Reported parasitaemia, morphological features (including Schüffner’s stippling), pan-aldolase antigen-positivity, 18S gene copy number, year of import, and region of acquisition were compared between the two sub-species. Parasitaemia was treated as categorical data by recording if the percentage of parasites observed were <0.1 or ≥0.1%, as the former category is a convention used by PHOL laboratory technicians. Categorical variables were compared using Yates’ corrected Chi squared analysis or Fisher’s exact test, and continuous variables using Mann–Whitney U tests using GraphPad Prism 6 (GraphPad Software, CA, USA). Level of significance was set at p < 0.05.

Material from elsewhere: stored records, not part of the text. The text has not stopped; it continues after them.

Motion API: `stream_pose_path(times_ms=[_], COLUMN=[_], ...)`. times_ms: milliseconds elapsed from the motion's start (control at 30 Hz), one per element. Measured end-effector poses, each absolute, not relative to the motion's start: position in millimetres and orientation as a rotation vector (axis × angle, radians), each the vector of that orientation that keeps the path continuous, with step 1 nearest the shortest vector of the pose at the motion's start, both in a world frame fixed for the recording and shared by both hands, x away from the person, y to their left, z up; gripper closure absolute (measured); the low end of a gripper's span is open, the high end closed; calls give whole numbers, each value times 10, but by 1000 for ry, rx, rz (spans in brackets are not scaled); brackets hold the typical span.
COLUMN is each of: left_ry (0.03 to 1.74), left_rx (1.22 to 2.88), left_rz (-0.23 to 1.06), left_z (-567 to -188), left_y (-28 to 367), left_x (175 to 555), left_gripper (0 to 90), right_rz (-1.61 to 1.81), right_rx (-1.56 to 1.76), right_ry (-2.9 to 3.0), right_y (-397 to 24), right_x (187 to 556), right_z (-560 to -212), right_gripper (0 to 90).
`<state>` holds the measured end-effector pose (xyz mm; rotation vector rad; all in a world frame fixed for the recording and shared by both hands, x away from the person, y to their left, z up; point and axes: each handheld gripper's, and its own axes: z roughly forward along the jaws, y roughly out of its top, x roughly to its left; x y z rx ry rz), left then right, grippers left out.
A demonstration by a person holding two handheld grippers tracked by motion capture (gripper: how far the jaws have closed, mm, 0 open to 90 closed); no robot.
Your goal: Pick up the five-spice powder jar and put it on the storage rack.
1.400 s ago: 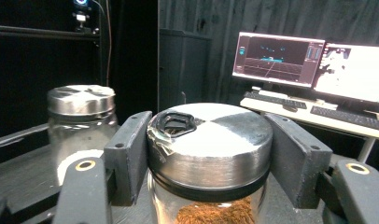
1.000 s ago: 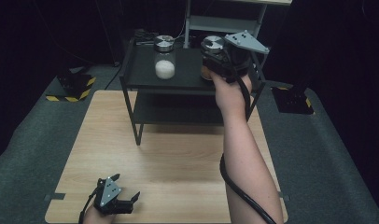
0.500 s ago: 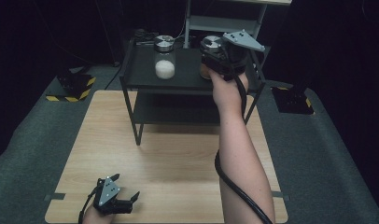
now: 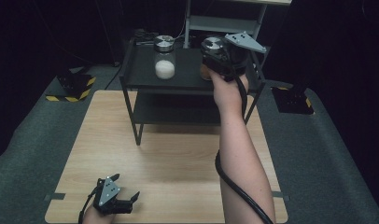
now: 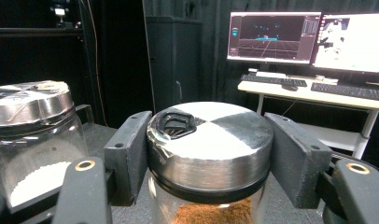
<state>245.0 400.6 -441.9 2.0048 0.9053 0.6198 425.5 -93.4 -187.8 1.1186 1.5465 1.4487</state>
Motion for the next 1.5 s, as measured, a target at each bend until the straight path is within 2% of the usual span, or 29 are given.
stream_pose_path(times_ms=[533, 767, 800, 933, 1000, 1100, 1500], left_ry=[909, 908, 909, 905, 906, 904, 905], left_rx=[2002, 2007, 2007, 2011, 2011, 2012, 2020], left_rz=[623, 623, 625, 628, 629, 631, 631], left_z=[-4421, -4417, -4417, -4414, -4415, -4415, -4409], left_y=[4003, 3998, 3995, 3991, 3986, 3987, 3973], left_x=[2443, 2443, 2442, 2440, 2439, 2437, 2444], left_gripper=[9, 9, 9, 9, 9, 9, 9], right_rz=[1445, 1441, 1453, 1475, 1490, 1502, 1551], right_rx=[1125, 1110, 1110, 1102, 1106, 1093, 1022], right_ry=[1583, 1597, 1592, 1586, 1578, 1583, 1626], right_y=[-984, -1009, -1018, -1041, -1051, -1095, -1200], right_x=[4288, 4244, 4215, 4157, 4110, 4045, 3658], right_z=[-1816, -1771, -1779, -1809, -1843, -1884, -2041], right_gripper=[340, 234, 178, 122, 49, 1, 0])
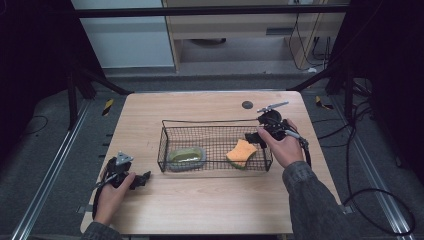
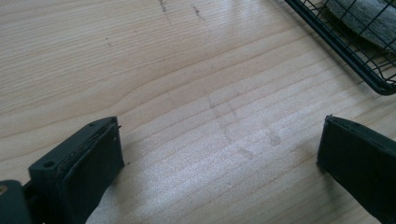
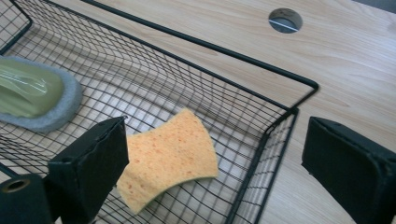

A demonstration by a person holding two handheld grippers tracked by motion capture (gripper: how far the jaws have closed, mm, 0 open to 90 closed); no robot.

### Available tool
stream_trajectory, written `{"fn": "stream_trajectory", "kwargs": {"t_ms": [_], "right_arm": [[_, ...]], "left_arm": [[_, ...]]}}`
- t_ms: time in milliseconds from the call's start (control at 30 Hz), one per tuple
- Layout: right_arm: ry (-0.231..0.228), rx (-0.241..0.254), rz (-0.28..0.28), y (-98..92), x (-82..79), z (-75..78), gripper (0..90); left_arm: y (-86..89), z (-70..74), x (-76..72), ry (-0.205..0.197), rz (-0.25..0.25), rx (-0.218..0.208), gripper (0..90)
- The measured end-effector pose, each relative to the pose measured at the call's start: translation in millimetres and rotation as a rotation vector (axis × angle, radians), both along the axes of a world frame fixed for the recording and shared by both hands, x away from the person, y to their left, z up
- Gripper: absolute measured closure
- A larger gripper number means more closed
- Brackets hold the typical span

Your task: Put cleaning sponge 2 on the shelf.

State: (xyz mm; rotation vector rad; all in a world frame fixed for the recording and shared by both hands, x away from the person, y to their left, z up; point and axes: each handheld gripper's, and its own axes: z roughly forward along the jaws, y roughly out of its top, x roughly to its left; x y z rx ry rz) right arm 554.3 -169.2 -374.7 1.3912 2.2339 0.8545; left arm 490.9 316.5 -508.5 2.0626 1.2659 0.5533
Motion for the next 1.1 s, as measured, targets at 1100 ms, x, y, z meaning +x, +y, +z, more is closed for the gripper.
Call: {"fn": "stream_trajectory", "kwargs": {"t_ms": [1100], "right_arm": [[-0.13,-0.003,-0.156,-101.3,-46.6,-59.3,11.8]], "left_arm": [[-0.1,0.0,-0.2,0.0,0.001,-0.001,0.0]]}}
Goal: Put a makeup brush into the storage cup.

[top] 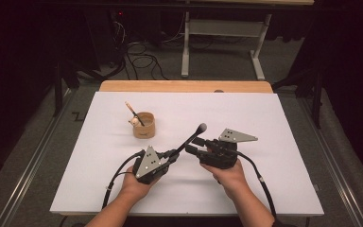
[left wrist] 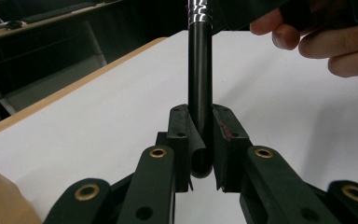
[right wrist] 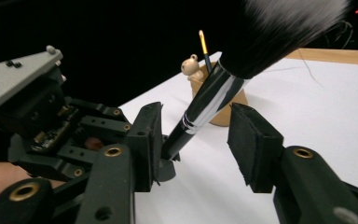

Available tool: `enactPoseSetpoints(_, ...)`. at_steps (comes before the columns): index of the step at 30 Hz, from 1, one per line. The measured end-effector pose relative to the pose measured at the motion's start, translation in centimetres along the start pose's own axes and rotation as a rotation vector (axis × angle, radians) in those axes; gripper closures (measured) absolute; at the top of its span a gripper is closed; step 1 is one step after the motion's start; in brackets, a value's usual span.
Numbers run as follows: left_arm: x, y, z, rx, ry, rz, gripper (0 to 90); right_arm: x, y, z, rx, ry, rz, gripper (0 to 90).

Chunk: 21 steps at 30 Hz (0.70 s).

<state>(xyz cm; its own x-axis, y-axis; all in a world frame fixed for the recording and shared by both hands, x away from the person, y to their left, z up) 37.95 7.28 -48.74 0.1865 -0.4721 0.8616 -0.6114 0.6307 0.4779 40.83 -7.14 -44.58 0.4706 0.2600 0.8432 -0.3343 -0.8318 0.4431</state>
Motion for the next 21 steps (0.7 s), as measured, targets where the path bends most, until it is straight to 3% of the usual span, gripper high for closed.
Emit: enactPoseSetpoints(21,-0.06,-0.12,0.20,-0.010,-0.004,0.004,79.2,0.15,0.01,0.35,0.079,-0.085,0.044,68.1)
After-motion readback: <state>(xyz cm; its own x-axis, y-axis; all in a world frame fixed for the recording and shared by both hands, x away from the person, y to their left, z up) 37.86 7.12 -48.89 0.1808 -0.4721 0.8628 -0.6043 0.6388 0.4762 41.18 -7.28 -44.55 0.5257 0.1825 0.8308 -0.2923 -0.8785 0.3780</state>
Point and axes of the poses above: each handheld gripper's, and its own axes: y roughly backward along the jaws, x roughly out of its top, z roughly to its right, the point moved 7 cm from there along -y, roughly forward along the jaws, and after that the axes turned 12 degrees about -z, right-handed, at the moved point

Records of pan-aldolase antigen result and morphological features were absent for one specimen, resulting in the omission of this isolate from relevant calculations. Median parasitaemia (by microscopy) of specimens positive for P. ovale curtisi was <0.1% (range <0.1–0.8%), while for P. ovale wallikeri it was <0.1% (range <0.1–0.5%), and no difference was found (p = 0.99). There was no difference found in pan-aldolase antigen-positivity, where it was detectable in 11 (50.0%) specimens containing P. ovale curtisi and 11 (42.3%) specimens containing P. ovale wallikeri (p = 0.81). Pan-aldolase positivity for all specimens was 45.8%.

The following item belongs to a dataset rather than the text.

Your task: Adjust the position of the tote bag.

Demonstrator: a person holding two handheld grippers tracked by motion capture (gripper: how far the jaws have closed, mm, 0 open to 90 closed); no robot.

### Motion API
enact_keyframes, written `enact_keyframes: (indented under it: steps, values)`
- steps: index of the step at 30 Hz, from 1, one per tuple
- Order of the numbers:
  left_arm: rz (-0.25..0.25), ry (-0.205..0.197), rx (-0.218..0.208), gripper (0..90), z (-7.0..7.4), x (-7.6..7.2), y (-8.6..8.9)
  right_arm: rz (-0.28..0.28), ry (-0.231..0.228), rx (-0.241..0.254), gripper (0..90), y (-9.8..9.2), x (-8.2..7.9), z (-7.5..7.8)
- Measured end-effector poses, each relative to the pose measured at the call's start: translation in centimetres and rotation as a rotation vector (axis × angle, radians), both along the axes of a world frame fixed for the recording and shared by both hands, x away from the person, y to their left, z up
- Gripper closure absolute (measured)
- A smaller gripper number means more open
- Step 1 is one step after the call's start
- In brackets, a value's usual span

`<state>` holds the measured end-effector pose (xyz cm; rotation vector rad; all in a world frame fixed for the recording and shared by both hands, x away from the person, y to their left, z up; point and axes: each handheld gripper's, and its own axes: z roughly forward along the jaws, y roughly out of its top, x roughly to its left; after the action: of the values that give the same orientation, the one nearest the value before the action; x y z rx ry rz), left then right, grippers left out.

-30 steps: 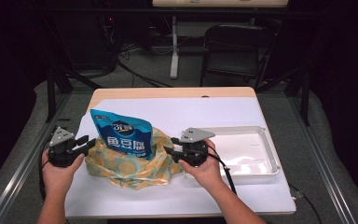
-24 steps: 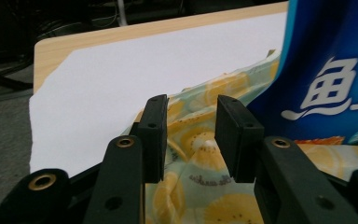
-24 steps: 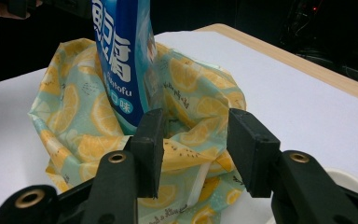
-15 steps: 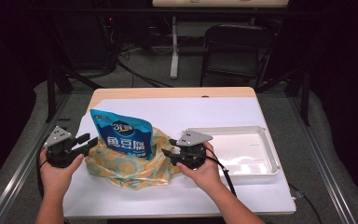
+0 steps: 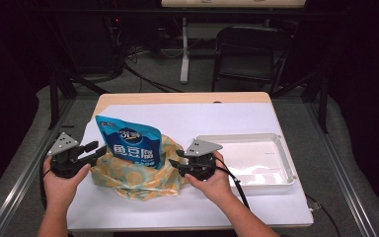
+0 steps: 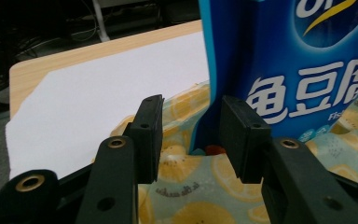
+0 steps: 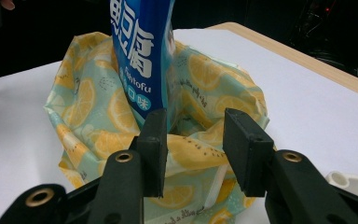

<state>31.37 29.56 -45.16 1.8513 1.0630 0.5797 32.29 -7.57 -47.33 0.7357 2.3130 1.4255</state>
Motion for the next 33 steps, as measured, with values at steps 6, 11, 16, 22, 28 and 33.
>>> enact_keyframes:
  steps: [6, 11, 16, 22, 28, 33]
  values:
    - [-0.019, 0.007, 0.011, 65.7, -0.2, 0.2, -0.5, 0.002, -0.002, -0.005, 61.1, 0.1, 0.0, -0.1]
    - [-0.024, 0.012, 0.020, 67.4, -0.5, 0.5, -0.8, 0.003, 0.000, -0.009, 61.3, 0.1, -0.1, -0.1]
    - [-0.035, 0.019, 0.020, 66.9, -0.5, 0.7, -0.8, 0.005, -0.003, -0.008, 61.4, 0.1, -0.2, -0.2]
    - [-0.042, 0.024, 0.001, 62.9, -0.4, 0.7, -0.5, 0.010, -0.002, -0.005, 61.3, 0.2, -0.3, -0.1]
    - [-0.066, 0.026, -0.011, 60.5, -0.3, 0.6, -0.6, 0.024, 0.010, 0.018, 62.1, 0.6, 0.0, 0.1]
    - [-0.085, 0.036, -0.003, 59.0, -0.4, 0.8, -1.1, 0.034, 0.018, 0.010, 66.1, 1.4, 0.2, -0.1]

When comparing morphological features (Table 2), it was noted that all eight P. ovale parasites without Schüffner’s stippling were P. ovale wallikeri (p = 0.02) (Fig. 2). Parasitaemia (p = 0.20), 18S rRNA gene copy number (p = 0.50), and pan-aldolase antigen positivity (p = 0.40), were not found to be differentially associated with Schüffner’s stippling. Data on time between specimen collection and receipt were missing for two P. ovale wallikeri specimens without Schüffner’s stippling, and four P. ovale curtisi specimens, where three P. ovale curtisi specimens had Schüffner’s stippling and the other specimen had no morphological features recorded. No significant difference in time for specimen processing between specimens with and without Schüffner’s stippling was noted (p = 0.57).

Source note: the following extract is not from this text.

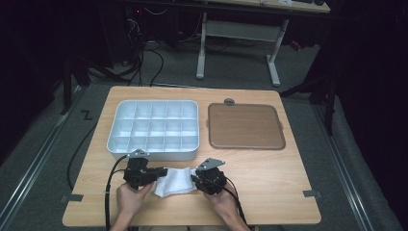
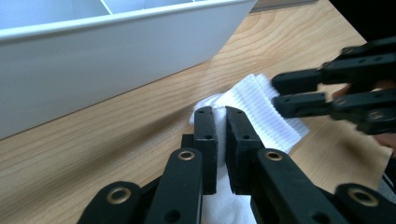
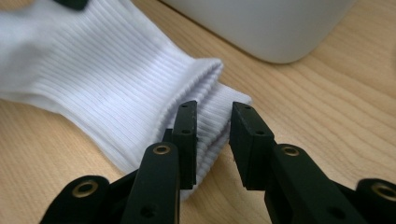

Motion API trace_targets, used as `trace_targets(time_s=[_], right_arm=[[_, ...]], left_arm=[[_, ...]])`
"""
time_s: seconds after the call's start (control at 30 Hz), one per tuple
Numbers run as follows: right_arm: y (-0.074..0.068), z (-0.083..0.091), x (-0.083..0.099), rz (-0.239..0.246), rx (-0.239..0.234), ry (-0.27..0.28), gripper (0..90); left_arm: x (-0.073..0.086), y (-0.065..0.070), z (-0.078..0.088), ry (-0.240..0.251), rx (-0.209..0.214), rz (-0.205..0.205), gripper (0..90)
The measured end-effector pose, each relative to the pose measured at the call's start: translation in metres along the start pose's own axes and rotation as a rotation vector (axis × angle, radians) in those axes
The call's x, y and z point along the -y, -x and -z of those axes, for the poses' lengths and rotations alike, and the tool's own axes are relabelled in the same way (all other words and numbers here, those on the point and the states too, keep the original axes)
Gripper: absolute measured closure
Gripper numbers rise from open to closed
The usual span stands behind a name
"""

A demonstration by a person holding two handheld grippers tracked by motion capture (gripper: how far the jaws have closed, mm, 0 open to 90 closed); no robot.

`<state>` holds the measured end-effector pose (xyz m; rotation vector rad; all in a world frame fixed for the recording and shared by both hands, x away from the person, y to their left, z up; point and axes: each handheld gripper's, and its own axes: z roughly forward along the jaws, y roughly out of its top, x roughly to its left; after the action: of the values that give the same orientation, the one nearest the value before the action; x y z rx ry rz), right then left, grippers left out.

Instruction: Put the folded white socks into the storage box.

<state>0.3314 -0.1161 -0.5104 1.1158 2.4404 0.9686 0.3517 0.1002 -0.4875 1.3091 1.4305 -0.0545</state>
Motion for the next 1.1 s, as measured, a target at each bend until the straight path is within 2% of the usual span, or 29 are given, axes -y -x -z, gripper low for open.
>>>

Partial sequences of dfhr-ts could be obtained in 16 P. ovale wallikeri and seven P. ovale curtisi. In 26/49 isolates, the dhfr-ts region selected could not be amplified by the selected primer set. Several differences in the peptide sequences between P. ovale curtisi and P. ovale wallikeri were observed (Table 3). Non-synonymous mutations were observed within the P. ovale wallikeri isolates as previously reported [2]. Specifically, deletions of two or four amino acids (i.e., TA252–253 or TATA252–255) were identified in six and one P. ovale wallikeri isolates, respectively (Table 3). Furthermore, due to an ambiguity in the nucleic acid sequence, potential Y359F and Y366F mutations were observed. Finally, for one specimen, a H285Q mutation was recorded for one P. ovale wallikeri isolate. While Y359F and Y366F mutations are not expected to change any amino acid properties, a H285Q indicates a change from a basic histidine to a polar, uncharged glutamine. Among the sequences analysed in this study, polymorphisms specific to either sub-species were not observed (Table 4). One P. ovale wallikeri specimen did have a I169L mutation, although this does not reflect any changes in amino acid properties.